Rusty, if you don't see Biggio and Piazza as true Hall guys, your standards are too high. Then again, I have a friend, a lifelong Yankee fan, whose standards for the Hall have him saying he doesn't think Jeter deserves it. I think his Hall would have like eight plaques in it.
 
Piazza yes, Biggio I can see an argument against.
 
I don't vote for Biggio. He'll get in and I won't mind, but he will do it without my vote.

I like to see dominance and longevity, with the former being more important.
I think Biggio's case is more heavily based on the latter.
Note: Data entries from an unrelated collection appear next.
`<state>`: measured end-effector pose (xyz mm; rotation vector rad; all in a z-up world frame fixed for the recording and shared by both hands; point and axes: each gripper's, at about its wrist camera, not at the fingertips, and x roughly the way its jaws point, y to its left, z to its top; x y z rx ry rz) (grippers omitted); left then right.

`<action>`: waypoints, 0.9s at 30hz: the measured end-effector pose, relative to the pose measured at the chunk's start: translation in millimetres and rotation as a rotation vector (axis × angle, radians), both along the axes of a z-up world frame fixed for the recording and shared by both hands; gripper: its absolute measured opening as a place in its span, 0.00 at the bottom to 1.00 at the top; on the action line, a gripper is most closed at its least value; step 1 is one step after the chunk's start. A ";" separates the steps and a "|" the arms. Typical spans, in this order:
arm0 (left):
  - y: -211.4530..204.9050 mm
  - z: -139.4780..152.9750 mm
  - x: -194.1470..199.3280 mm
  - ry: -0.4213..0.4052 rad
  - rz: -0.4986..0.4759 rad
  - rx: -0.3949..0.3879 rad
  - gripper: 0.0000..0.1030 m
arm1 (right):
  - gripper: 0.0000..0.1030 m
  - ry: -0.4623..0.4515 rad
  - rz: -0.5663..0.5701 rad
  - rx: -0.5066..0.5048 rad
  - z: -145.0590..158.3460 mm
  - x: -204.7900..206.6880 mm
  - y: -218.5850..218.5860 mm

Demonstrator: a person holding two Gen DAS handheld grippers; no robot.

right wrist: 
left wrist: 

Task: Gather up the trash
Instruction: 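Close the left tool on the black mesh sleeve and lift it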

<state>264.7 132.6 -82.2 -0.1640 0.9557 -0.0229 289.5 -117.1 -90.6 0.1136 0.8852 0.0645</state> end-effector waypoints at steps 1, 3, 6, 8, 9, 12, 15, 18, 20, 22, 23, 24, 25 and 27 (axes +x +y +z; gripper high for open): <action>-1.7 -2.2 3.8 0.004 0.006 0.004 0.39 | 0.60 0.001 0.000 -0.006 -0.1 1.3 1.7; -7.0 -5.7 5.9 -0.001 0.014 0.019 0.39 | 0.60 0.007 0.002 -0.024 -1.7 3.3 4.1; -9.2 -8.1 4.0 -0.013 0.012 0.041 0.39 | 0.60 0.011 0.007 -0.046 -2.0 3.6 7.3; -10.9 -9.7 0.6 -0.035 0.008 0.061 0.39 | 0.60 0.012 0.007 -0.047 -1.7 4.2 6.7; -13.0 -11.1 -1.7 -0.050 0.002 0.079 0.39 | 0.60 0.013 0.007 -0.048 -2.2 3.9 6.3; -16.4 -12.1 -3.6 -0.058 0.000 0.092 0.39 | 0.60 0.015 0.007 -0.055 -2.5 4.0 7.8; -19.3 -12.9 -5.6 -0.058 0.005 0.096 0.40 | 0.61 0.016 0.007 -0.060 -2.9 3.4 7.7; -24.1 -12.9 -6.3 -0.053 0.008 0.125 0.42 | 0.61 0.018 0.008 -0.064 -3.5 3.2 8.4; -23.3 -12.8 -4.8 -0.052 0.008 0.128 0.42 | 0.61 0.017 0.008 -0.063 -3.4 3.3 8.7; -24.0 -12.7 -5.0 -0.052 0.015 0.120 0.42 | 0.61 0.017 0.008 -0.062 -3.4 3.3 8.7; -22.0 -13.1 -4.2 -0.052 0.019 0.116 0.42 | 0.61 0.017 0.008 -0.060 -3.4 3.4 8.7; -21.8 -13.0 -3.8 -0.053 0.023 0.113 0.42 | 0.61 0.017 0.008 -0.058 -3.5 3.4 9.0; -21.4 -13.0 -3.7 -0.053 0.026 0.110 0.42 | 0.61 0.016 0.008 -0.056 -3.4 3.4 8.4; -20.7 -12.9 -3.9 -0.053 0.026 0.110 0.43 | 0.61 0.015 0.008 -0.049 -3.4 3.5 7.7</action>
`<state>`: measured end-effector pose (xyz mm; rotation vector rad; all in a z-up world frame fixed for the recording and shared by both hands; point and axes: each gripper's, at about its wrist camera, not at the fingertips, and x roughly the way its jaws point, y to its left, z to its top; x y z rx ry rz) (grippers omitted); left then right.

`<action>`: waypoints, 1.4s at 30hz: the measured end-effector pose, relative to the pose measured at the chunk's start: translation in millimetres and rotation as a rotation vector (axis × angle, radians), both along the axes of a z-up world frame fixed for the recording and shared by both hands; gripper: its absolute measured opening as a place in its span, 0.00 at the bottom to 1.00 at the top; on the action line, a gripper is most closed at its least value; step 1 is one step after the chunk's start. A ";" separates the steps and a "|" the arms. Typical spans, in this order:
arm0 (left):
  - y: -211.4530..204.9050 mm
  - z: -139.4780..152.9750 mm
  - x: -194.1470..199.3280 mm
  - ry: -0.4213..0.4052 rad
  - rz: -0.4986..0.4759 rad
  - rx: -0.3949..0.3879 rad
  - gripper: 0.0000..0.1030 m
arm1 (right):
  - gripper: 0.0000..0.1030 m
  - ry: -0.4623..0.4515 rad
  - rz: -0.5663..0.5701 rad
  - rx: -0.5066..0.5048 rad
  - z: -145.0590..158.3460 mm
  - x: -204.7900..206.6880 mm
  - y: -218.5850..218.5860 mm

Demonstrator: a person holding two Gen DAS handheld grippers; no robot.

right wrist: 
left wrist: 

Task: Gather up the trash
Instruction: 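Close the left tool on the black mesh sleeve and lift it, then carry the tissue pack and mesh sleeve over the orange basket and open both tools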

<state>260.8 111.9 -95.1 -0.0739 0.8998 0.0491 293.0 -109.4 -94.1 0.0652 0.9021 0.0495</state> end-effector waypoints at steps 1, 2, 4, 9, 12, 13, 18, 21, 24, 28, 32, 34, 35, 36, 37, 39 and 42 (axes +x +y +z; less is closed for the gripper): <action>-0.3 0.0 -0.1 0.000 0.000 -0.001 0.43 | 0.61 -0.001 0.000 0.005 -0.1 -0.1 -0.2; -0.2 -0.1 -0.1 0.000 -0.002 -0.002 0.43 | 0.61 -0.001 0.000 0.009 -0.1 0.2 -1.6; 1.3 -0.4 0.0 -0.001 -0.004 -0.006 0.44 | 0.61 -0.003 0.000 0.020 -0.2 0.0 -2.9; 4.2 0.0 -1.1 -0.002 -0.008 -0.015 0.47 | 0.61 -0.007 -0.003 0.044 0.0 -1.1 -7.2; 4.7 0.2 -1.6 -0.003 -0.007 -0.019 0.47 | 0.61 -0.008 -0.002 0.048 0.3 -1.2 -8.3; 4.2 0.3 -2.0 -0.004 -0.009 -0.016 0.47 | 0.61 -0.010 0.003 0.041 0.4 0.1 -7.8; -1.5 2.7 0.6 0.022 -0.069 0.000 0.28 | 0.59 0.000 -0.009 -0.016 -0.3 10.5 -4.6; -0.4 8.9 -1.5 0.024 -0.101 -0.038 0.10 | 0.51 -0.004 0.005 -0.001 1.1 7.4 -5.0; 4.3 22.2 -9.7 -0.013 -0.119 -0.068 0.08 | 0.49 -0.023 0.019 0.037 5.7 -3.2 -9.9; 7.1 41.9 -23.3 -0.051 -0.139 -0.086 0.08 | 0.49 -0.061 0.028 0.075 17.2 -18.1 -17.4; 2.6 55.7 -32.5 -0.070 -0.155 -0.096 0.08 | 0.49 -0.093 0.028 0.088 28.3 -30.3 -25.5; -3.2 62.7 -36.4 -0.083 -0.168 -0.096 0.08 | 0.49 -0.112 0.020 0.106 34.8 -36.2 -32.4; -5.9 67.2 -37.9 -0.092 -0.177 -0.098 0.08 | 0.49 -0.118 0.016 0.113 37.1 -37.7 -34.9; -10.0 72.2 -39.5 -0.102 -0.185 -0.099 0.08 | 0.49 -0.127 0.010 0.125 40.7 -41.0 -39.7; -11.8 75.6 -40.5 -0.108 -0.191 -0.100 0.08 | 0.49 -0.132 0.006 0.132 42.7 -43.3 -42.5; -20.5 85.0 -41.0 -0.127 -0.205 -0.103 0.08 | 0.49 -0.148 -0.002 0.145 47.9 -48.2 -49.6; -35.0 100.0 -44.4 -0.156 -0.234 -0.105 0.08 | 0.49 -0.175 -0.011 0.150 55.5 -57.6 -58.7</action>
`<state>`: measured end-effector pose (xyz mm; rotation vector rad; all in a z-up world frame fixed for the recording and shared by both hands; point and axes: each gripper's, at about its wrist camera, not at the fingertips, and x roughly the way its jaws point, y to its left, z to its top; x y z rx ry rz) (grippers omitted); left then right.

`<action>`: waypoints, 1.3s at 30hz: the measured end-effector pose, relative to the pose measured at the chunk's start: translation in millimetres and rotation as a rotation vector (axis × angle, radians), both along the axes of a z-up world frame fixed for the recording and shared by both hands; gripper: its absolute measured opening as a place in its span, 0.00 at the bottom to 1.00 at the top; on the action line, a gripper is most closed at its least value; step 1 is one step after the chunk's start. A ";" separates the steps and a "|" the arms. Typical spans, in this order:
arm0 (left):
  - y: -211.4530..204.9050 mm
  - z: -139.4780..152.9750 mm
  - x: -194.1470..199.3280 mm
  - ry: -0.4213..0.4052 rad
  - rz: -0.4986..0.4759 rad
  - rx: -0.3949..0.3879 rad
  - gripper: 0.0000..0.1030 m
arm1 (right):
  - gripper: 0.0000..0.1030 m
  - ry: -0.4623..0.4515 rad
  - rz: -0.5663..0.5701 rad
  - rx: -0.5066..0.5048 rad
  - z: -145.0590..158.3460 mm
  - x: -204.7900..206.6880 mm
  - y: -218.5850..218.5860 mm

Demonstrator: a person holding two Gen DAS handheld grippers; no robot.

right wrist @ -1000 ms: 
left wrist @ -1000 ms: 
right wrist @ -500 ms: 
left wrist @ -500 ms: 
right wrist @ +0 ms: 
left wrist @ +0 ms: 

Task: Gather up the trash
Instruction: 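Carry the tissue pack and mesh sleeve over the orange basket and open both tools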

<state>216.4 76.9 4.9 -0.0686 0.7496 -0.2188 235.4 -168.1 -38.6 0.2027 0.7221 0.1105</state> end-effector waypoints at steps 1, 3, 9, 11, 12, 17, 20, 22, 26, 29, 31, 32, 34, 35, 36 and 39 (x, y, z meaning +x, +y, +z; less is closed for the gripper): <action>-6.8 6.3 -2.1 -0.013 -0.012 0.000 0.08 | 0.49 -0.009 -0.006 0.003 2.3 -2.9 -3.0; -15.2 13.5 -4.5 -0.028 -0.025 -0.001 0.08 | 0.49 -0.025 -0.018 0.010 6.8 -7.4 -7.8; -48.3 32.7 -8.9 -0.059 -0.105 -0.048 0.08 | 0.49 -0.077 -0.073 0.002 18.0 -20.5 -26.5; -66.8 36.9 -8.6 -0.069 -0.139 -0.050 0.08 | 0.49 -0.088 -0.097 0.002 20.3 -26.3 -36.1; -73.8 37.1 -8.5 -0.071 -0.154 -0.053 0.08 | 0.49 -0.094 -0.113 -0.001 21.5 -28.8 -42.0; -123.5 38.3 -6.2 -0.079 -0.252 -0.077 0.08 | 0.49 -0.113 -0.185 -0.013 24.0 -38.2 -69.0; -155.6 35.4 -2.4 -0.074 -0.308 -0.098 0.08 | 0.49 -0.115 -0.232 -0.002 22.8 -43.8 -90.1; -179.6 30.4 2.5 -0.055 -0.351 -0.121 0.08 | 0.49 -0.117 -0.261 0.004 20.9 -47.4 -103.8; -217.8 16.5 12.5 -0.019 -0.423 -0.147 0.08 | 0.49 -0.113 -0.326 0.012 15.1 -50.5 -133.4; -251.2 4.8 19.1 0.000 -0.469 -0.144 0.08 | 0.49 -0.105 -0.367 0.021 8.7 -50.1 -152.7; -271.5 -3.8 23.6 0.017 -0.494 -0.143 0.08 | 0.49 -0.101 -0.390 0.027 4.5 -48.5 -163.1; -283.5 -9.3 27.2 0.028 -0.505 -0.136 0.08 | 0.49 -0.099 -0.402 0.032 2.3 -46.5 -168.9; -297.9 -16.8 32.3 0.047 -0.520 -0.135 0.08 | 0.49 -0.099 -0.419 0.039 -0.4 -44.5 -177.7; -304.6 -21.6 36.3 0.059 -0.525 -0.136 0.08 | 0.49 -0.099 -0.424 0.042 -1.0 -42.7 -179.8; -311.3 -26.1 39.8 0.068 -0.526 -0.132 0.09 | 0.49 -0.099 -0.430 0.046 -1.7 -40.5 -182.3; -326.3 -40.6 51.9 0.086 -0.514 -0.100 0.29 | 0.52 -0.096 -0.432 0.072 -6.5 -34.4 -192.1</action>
It doesn't mean he sucks. It just means I put him in the top 2 percent of players instead of the top 1 percent.
 
Rusty, if you don't see Biggio and Piazza as true Hall guys, your standards are too high. Then again, I have a friend, a lifelong Yankee fan, whose standards for the Hall have him saying he doesn't think Jeter deserves it. I think his Hall would have like eight plaques in it.

I don't remember who it was, but there was one voter who apparently voted for 10 guys in a 20-year span. He was one of the guys who didn't vote for Nolan Ryan and that was when this came out. In the 1990s, he voted for Seaver, Schmidt, Carlton and Brett. The only year he ever voted for two players was in 1989 when he voted for Bench and Yaz.
 
I'll give Ken Gurnick props for sticking to his conviction: He said after Morris he wouldn't vote because he viewed everyone else as in the steroid era and he wouldn't vote for anyone from that time. MLB.com released their ballots and he didn't have one.
 
I'll give Ken Gurnick props for sticking to his conviction: He said after Morris he wouldn't vote because he viewed everyone else as in the steroid era and he wouldn't vote for anyone from that time. MLB.com released their ballots and he didn't have one.

He has chosen to represent the worst extreme of everything that is wrong with the Hall of Fame voting process, but at least he is consistent in doing so.
 
From Michael Silverman's Hall of Fame Article, Rich Gosselin explains his no on Pedro:

http://www.bostonherald.com/sports/...f_fame_projection_pedro_martinez_looks_like_a

Asked to explain his ballot, which did include two first-time players, Johnson and Smoltz, Gosselin replied in an email that Martinez is not the first-ballot type.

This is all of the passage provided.